HAMSTRINGS: But I'm so sorrrrrrrre.
EVERYONE ELSE: So are we!
BRAIN: You buggers are whiny today.
Tuesday, December 9, 2008
Restless Leg Syndrome
Dear Legs,
You seriously need to chill out. You’ve had your fun for the day—we danced for a grand total of seven hours, plus you got to go for a run on the treadmill. The rest of us here are tired, and you and your buddies Feet are keeping us awake because you refuse to settle down.
Allow me to remind you two that you’ve had more than your share of activity in the last few weeks—more than anybody else, in fact. I’m sure Hands wanted to do more writing today; but they quietly gave it up so that you guys could carry us through an extra rehearsal. You don’t see THEM shaking and twirling around with Wrists and making Fingers twitch all over the place.
I don’t even want to finish this letter, because I’m tired—no, I’m exhausted; we all are. We’re done dancing for the day. We kindly ask that you follow suit so we can all get some damn sleep.
And if you don’t, I’m sending Hands down there with a tire iron. You might want to warn Shins.
Sincerely,
Brain
Monday, February 4, 2008
Getting back on track
Me: (getting out of bed)
Body: WTF? No.
Me: Come on now. We have to get up. Remember our deal?
Body: NO.
Me: Now, now. The deal was, we got to rest yesterday, but today we have two rehearsals and a Baby Ballet class to teach. Time's a-wastin'.
Body: NO NO NO.
Me: Come on, we have to put our pointe shoes on.

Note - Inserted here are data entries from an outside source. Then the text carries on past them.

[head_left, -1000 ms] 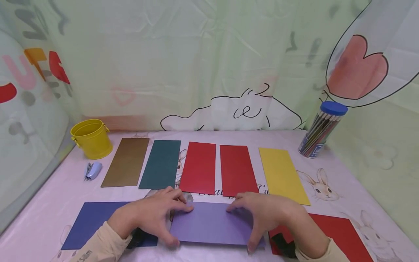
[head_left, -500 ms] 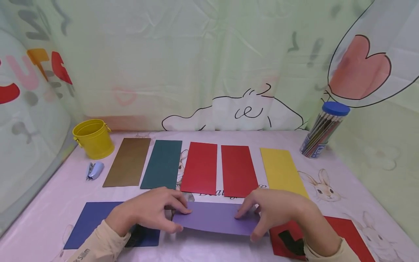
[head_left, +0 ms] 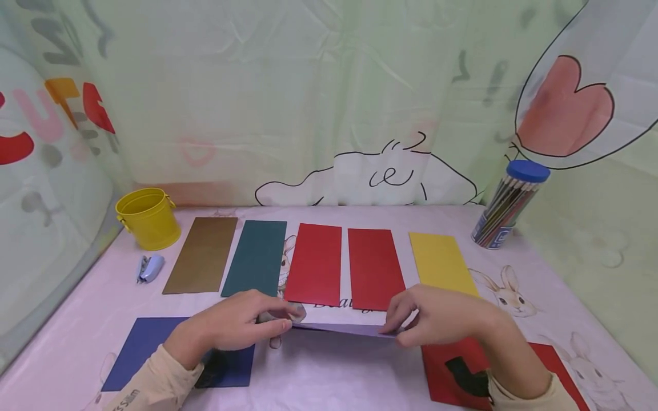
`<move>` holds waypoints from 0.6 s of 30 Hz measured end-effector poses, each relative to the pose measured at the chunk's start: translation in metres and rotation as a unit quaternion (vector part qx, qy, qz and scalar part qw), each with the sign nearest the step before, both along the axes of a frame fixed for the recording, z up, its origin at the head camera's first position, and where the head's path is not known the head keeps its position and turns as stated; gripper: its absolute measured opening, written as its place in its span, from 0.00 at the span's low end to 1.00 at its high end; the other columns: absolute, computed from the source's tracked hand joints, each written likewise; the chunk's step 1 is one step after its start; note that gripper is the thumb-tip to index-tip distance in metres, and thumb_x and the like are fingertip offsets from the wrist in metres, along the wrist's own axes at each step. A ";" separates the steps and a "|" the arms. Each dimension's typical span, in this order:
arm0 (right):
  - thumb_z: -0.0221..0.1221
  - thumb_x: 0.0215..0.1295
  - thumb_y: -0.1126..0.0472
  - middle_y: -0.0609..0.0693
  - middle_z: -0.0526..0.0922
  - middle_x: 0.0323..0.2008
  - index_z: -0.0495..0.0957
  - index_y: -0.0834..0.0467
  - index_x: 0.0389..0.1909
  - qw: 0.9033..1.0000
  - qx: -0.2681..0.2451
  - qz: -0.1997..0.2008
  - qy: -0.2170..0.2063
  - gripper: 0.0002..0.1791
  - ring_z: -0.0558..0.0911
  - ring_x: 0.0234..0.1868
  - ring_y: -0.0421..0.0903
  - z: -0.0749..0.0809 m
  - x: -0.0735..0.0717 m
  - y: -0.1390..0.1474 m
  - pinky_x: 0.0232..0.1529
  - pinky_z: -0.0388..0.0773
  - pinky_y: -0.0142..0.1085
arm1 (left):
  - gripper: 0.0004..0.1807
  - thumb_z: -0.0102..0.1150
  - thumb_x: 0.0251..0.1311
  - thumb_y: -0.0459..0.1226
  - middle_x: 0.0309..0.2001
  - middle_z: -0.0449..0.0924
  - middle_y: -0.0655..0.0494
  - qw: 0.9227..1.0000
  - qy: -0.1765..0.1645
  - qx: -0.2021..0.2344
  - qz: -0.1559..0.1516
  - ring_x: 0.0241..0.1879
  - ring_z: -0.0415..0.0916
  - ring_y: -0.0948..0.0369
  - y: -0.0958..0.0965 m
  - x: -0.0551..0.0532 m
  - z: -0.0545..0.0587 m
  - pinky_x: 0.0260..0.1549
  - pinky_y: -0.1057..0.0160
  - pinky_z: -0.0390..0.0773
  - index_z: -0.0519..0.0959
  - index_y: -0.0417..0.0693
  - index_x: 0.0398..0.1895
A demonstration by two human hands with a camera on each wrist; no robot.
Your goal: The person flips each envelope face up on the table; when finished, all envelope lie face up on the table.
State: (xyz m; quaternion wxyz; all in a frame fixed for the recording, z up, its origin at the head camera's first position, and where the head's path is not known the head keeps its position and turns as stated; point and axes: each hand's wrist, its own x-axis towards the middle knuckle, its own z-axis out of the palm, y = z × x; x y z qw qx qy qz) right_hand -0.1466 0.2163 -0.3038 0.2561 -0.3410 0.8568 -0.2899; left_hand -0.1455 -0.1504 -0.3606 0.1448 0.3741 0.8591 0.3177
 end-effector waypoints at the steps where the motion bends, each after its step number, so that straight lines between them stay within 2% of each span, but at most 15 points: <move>1: 0.65 0.61 0.58 0.37 0.82 0.40 0.90 0.49 0.44 1.000 -0.003 -0.005 0.007 0.12 0.80 0.45 0.40 0.001 -0.001 0.001 0.43 0.81 0.34 | 0.26 0.46 0.74 0.53 0.41 0.84 0.72 1.000 -0.012 0.007 0.007 0.48 0.79 0.69 0.000 0.000 0.000 0.52 0.55 0.78 0.71 0.61 0.72; 3: 0.62 0.66 0.59 0.39 0.82 0.39 0.90 0.50 0.43 0.999 -0.013 -0.010 0.028 0.10 0.79 0.44 0.41 0.003 -0.003 0.004 0.42 0.80 0.35 | 0.32 0.46 0.75 0.53 0.35 0.82 0.70 0.999 -0.022 0.018 0.026 0.41 0.79 0.68 0.000 0.000 -0.001 0.47 0.57 0.79 0.57 0.63 0.79; 5: 0.61 0.68 0.59 0.39 0.81 0.39 0.89 0.50 0.44 0.998 -0.020 -0.023 0.047 0.10 0.79 0.43 0.43 0.003 -0.005 0.007 0.42 0.80 0.36 | 0.38 0.48 0.75 0.53 0.28 0.79 0.66 0.998 -0.027 0.028 0.041 0.33 0.78 0.67 0.001 -0.001 -0.003 0.39 0.60 0.79 0.44 0.65 0.82; 8: 0.63 0.69 0.59 0.41 0.81 0.39 0.85 0.50 0.48 0.996 -0.022 -0.046 0.076 0.10 0.79 0.41 0.43 0.002 -0.009 0.007 0.41 0.80 0.36 | 0.45 0.53 0.74 0.48 0.26 0.75 0.63 0.997 -0.021 0.050 0.051 0.24 0.75 0.65 0.002 -0.002 -0.007 0.30 0.63 0.77 0.35 0.66 0.82; 10: 0.64 0.68 0.58 0.40 0.80 0.39 0.82 0.51 0.52 0.994 -0.020 -0.063 0.091 0.13 0.80 0.41 0.42 -0.001 -0.011 0.005 0.42 0.80 0.36 | 0.46 0.56 0.73 0.45 0.25 0.76 0.61 0.997 -0.018 0.062 0.051 0.24 0.76 0.64 0.004 -0.004 -0.009 0.29 0.63 0.78 0.36 0.66 0.81; 12: 0.65 0.67 0.60 0.41 0.79 0.37 0.78 0.49 0.51 0.991 -0.016 -0.078 0.110 0.14 0.80 0.41 0.42 -0.004 -0.014 0.002 0.41 0.80 0.36 | 0.43 0.57 0.73 0.43 0.29 0.76 0.61 0.997 -0.013 0.065 0.049 0.28 0.78 0.63 0.004 -0.004 -0.010 0.32 0.62 0.79 0.41 0.69 0.80; 14: 0.66 0.66 0.62 0.40 0.79 0.37 0.77 0.48 0.49 0.989 -0.015 -0.086 0.122 0.14 0.80 0.41 0.42 -0.008 -0.015 0.000 0.40 0.81 0.36 | 0.38 0.55 0.74 0.43 0.37 0.78 0.63 0.997 -0.010 0.054 0.051 0.36 0.78 0.65 0.005 -0.004 -0.011 0.39 0.61 0.79 0.48 0.73 0.78; 18: 0.68 0.63 0.63 0.40 0.79 0.39 0.78 0.46 0.48 0.987 -0.008 -0.098 0.124 0.16 0.78 0.43 0.44 -0.016 -0.016 -0.003 0.41 0.81 0.36 | 0.32 0.55 0.74 0.44 0.53 0.76 0.67 0.998 -0.024 0.039 0.048 0.44 0.76 0.64 0.006 -0.005 -0.012 0.45 0.59 0.78 0.57 0.76 0.75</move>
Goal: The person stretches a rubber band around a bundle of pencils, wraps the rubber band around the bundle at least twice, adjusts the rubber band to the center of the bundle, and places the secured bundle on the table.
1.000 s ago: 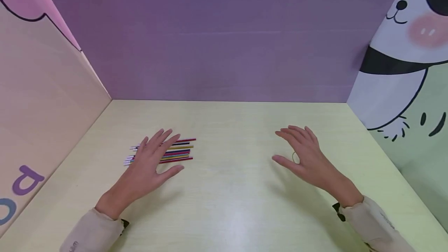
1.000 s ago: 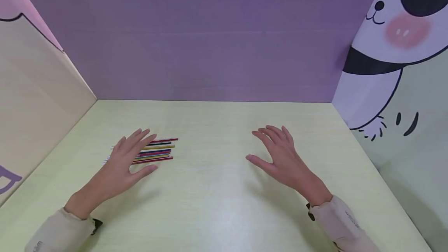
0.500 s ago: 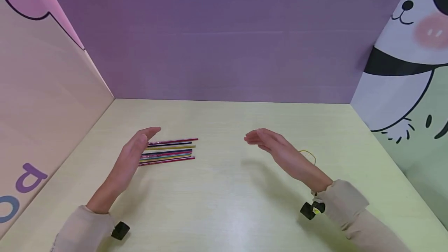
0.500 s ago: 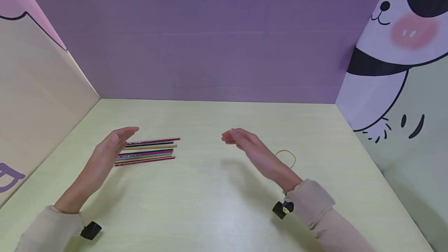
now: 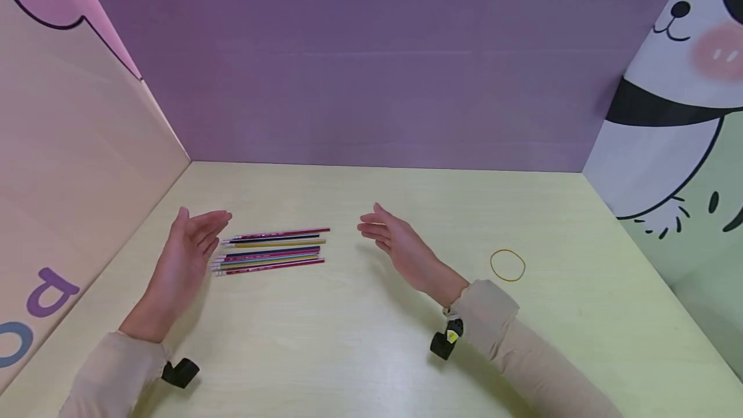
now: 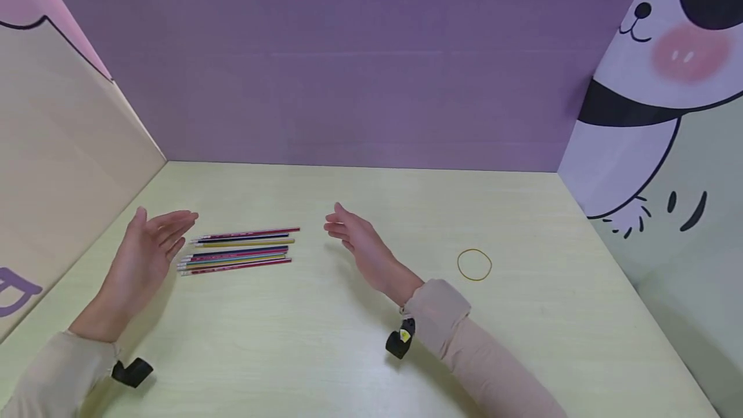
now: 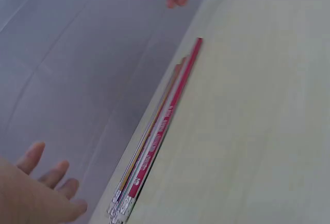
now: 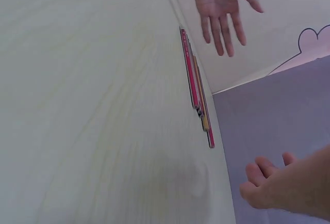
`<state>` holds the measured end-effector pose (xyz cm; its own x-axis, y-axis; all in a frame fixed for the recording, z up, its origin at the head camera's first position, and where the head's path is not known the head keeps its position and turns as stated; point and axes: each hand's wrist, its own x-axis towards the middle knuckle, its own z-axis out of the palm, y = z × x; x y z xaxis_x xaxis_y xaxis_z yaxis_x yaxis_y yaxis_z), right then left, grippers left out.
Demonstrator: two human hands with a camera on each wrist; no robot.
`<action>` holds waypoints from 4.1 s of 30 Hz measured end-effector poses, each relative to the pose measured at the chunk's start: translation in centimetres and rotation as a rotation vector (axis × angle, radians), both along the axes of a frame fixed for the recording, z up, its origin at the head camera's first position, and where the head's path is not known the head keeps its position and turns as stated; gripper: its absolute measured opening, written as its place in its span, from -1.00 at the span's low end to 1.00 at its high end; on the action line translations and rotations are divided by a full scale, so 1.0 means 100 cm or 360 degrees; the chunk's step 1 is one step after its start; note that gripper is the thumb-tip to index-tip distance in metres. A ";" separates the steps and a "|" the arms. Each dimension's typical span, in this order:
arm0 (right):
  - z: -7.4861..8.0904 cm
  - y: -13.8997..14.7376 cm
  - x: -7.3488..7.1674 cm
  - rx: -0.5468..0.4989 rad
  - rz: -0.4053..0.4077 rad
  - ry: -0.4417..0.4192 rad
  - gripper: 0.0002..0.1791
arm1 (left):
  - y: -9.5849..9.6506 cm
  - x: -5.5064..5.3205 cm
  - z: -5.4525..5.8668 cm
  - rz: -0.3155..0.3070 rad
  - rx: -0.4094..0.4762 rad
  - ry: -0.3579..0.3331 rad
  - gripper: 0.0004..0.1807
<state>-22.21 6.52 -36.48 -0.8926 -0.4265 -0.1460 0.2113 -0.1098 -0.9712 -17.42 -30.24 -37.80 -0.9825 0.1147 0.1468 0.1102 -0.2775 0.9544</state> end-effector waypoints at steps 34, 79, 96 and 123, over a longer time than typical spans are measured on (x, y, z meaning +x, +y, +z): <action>-0.037 -0.106 -0.038 -0.0102 -0.0296 -0.0024 -0.36 | -0.032 -0.024 -0.020 -0.0263 0.0426 -0.0199 -0.45; -0.037 -0.112 -0.031 -0.0130 -0.0259 -0.0047 -0.54 | -0.028 -0.019 -0.013 0.0178 -0.1027 -0.0239 -0.10; -0.044 -0.128 -0.016 -0.0508 -0.0236 -0.0148 -0.35 | -0.009 -0.012 -0.023 0.0425 -0.0844 -0.0336 -0.27; -0.050 -0.133 -0.003 -0.0454 -0.0267 0.0036 -0.45 | -0.006 0.000 -0.026 0.0161 -0.0215 -0.0311 -0.22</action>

Body: NO NO NO NO NO NO NO NO- (continues protesting)
Me: (ignoring complaints, makes coffee)
Body: NO NO NO NO NO NO--
Me: (takes medicine, drinks coffee, smokes cigarette)
Body: ....
Body: (sigh)
Me: Are you done resisting me now?
Body: FINE. You win.
Me. Good. Let's go.
Apparently my body is still tired and not happy about rebounding. The first, maybe, half hour of rehearsal went well, after that it went steadily downhill. I found myself thankful that today's rehearsal was short, because after an hour my legs didn't want to cooperate with me. The choreography was not difficult, but since I wasn't firing all cylinders it felt like I trying to dance while underwater...during an earthquake. NOT my best moment.
I don't like dancing when my body is compromised, because I tend to feel more inadequate than the Chess Club kid who got tossed onto the football field. I came home after rehearsal, sat down on the couch, and thought to myself "Wow, I'm a really crappy dancer." Whether or not that's true is the subject of much debate, but I digress-- after a rehearsal like today's, there doesn't seem to be an argument against it.
I'm about to go teach my one-and-only baby class of the week before Rehearsal Round Deux, which will hopefully be far less embarassing. Wish me luck.